A grande quantidade de asfalto e concreto, a poluição atmosférica provocada pela emissão de gases de efeito estufa e a falta de áreas urbanizadas adequadamente contribuem para a formação das chamadas ilhas de calor nos centros urbanos. Em Belém, o fenômeno se soma ao período do verão amazônico e já é sentido pela população, com temperaturas elevadas que tendem a aumentar nos próximos meses.
Este ano o verão amazônico deverá ser mais quente do que o registrado em 2025. As temperaturas podem ficar em média, em 36 graus Celsius e, em alguns períodos, alcançar marcas ainda mais elevadas. O cenário é resultado da interação entre as ilhas de calor e o fenômeno El Niño.
Crédito: Jader Paes

O meteorologista do Instituto Nacional de Meteorologia (Inmet), José Raimundo de Sousa, explica que o El Niño é caracterizado pelo aquecimento das águas do Oceano Pacífico Equatorial.
“O fenômeno provoca a diminuição das chuvas e, consequentemente, o aumento das temperaturas”, destaca o especialista.
De acordo com a assessora técnica da Secretaria Municipal de Meio Ambiente (Semma) e doutoranda em Ciência: Desenvolvimento Socioambiental pelo Núcleo de Altos Estudos Amazônicos (NAEA) da Universidade Federal do Pará (UFPA), Bárbara Paiva, a previsão é de que o El Niño chegue este ano com forte intensidade.
“Em Belém, a expectativa é de que essa interação provoque mudanças importantes no comportamento das temperaturas, que podem chegar a 40 graus Celsius”, afirma.
Crédito: Jader Paes

Segundo as previsões meteorológicas, as temperaturas devem começar a subir de forma mais acentuada a partir de julho, com maior probabilidade de pico em setembro. O verão amazônico deste ano deverá apresentar aumento gradual das temperaturas e redução das chuvas ao longo dos próximos meses.
José Raimundo de Sousa ressalta que os efeitos do fenômeno já começam a ser observados, mas ganharão maior intensidade entre agosto e setembro.

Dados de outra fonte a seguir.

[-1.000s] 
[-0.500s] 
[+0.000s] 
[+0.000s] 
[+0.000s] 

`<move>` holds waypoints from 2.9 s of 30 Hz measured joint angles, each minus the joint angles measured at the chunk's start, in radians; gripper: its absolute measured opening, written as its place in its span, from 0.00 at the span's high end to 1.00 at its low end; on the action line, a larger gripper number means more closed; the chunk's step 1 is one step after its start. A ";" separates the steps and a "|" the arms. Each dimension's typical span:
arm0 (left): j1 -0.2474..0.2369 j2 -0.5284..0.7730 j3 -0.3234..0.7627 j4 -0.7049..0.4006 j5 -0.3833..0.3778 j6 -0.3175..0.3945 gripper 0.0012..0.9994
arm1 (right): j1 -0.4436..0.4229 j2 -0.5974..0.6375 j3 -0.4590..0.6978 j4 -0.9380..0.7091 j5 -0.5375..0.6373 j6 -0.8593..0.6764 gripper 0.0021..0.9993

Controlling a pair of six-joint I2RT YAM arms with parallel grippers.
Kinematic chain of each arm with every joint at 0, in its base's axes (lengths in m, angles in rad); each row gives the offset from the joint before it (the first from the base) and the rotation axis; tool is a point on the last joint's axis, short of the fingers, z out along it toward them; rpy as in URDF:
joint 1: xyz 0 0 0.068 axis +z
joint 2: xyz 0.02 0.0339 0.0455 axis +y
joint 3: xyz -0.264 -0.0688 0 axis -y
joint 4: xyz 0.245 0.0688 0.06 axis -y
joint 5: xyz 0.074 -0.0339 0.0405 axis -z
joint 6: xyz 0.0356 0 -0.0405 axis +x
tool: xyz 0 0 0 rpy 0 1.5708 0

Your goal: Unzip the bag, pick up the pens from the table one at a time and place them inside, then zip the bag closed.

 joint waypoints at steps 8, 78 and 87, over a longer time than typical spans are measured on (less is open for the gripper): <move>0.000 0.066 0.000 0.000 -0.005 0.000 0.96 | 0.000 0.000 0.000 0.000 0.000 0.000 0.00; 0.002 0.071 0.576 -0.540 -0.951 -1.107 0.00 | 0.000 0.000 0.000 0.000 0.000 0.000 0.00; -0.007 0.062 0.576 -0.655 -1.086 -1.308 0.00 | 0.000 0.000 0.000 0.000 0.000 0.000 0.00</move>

“O El Niño já está interagindo com o ambiente, mas veremos seus efeitos com mais intensidade em agosto e setembro, diminuindo ainda mais as chuvas e aumentando ainda mais as temperaturas”, explica.
Crédito: Paula Lourinho

Os impactos do fenômeno, entretanto, não ocorrem de maneira uniforme em todo o território nacional. Enquanto em Belém a intensificação do El Niño deve provocar estiagens, aumento das temperaturas, redução das chuvas e maior risco de incêndios florestais, na região Sul do país o fenômeno costuma provocar aumento significativo das chuvas, elevando as chances de inundações e enxurradas.
Como reduzir as altas temperaturas em Belém
De acordo com Bárbara Paiva, as ilhas de calor estão diretamente relacionadas às características urbanas das cidades.

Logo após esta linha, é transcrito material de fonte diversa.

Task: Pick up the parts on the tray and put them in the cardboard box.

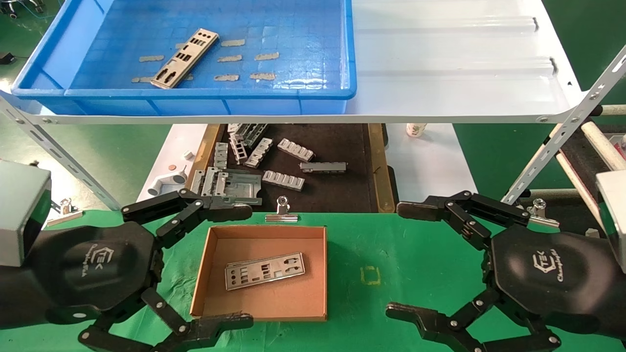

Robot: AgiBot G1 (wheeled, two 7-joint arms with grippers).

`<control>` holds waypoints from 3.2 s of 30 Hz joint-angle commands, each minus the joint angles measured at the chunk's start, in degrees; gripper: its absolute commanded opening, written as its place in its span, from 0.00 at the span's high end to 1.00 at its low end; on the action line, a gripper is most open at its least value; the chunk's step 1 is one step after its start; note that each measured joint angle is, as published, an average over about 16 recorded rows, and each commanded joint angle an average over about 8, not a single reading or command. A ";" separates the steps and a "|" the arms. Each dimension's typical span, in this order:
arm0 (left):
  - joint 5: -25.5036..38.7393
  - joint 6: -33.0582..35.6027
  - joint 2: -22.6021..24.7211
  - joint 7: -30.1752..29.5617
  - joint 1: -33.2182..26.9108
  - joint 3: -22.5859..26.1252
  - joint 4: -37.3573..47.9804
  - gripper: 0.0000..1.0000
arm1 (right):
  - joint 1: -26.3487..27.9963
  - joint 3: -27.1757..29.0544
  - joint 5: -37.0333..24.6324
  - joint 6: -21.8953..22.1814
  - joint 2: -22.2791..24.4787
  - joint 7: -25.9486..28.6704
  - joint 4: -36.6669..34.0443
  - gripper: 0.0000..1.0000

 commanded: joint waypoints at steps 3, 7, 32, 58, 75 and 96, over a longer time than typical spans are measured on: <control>0.00 0.00 0.00 0.00 0.00 0.00 0.00 0.00 | 0.00 0.00 0.00 0.00 0.00 0.00 0.00 0.00; 0.00 0.00 0.00 0.00 0.00 0.00 0.00 0.00 | 0.00 0.00 0.00 0.00 0.00 0.00 0.00 0.00; 0.01 0.00 0.00 0.00 0.00 0.00 0.00 0.00 | 0.00 0.00 0.00 0.00 0.00 0.00 0.00 0.00; 0.01 0.00 0.00 0.00 0.00 0.00 0.00 0.00 | 0.00 0.00 0.00 0.00 0.00 0.00 0.00 0.00; 0.01 0.00 0.00 0.00 0.00 0.00 0.00 0.00 | 0.00 0.00 0.00 0.00 0.00 0.00 0.00 0.00; 0.01 0.00 0.00 0.00 0.00 0.00 0.00 0.00 | 0.00 0.00 0.00 0.00 0.00 0.00 0.00 0.00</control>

“As cidades são muito concretadas e asfaltadas. Esse excesso de asfalto e concreto faz com que o calor acumulado durante o dia seja liberado à noite, impedindo a redução das temperaturas. O que agrava as ilhas de calor urbanas é a falta de vegetação. Existe uma correlação direta: quanto mais arborizada for a cidade, menor será a intensidade das ilhas de calor”, explica.
Para enfrentar esse cenário, a Prefeitura de Belém vem desenvolvendo ações voltadas à ampliação da cobertura vegetal da cidade, com o objetivo de reduzir os efeitos das ilhas de calor e amenizar as temperaturas.
Crédito: Jader Paes

Entre as iniciativas executadas pela Semma está o programa Belém Mais Verde, que prevê o plantio de um milhão de árvores até o final da atual gestão municipal.

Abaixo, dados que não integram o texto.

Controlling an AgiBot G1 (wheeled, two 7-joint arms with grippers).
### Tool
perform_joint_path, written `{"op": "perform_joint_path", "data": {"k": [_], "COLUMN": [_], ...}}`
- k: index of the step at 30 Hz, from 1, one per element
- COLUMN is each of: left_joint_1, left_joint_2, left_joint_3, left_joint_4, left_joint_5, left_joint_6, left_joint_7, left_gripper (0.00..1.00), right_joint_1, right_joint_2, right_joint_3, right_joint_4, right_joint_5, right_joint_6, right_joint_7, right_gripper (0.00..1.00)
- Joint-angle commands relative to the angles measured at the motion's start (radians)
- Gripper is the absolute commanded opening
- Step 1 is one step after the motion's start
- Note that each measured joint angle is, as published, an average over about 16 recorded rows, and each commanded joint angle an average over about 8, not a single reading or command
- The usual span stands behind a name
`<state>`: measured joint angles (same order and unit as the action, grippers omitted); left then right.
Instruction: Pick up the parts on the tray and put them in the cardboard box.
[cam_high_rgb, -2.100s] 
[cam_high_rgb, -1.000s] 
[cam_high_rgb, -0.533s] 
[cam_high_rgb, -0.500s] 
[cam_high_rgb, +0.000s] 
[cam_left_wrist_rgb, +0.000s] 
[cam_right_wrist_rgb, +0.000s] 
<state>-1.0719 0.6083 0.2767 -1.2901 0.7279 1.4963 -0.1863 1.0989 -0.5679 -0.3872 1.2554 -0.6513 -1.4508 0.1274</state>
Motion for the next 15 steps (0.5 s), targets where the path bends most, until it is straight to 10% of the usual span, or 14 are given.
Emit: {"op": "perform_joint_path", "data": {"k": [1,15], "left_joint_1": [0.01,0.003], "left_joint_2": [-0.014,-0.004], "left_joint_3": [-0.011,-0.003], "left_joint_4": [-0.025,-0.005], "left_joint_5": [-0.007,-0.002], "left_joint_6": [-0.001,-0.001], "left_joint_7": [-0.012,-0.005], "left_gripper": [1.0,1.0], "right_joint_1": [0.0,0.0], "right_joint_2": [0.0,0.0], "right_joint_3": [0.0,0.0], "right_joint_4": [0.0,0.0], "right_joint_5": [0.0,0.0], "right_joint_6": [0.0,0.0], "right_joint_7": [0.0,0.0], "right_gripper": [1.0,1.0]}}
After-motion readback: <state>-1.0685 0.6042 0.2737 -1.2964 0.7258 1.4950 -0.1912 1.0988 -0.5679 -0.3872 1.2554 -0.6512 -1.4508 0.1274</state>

“Ano passado plantamos mais de 10 mil árvores. Neste ano, já alcançamos a marca de 17.115 árvores plantadas”, informa a assessora técnica da Semma.
Outra estratégia adotada pelo município é a implantação de Sistemas Agroflorestais (SAFs), modelo de uso da terra que combina o cultivo de árvores e arbustos com atividades agrícolas e, em alguns casos, criação de animais na mesma área, de forma simultânea ou em sequência. A proposta busca reproduzir a dinâmica de uma floresta natural, promovendo a produção sustentável de alimentos e a recuperação ambiental.
Também fazem parte das ações municipais a criação de hortas comunitárias e a construção de jardins de chuva, iniciativas voltadas à adaptação climática, mitigação dos impactos ambientais e fortalecimento da resiliência do município diante dos efeitos das mudanças climáticas.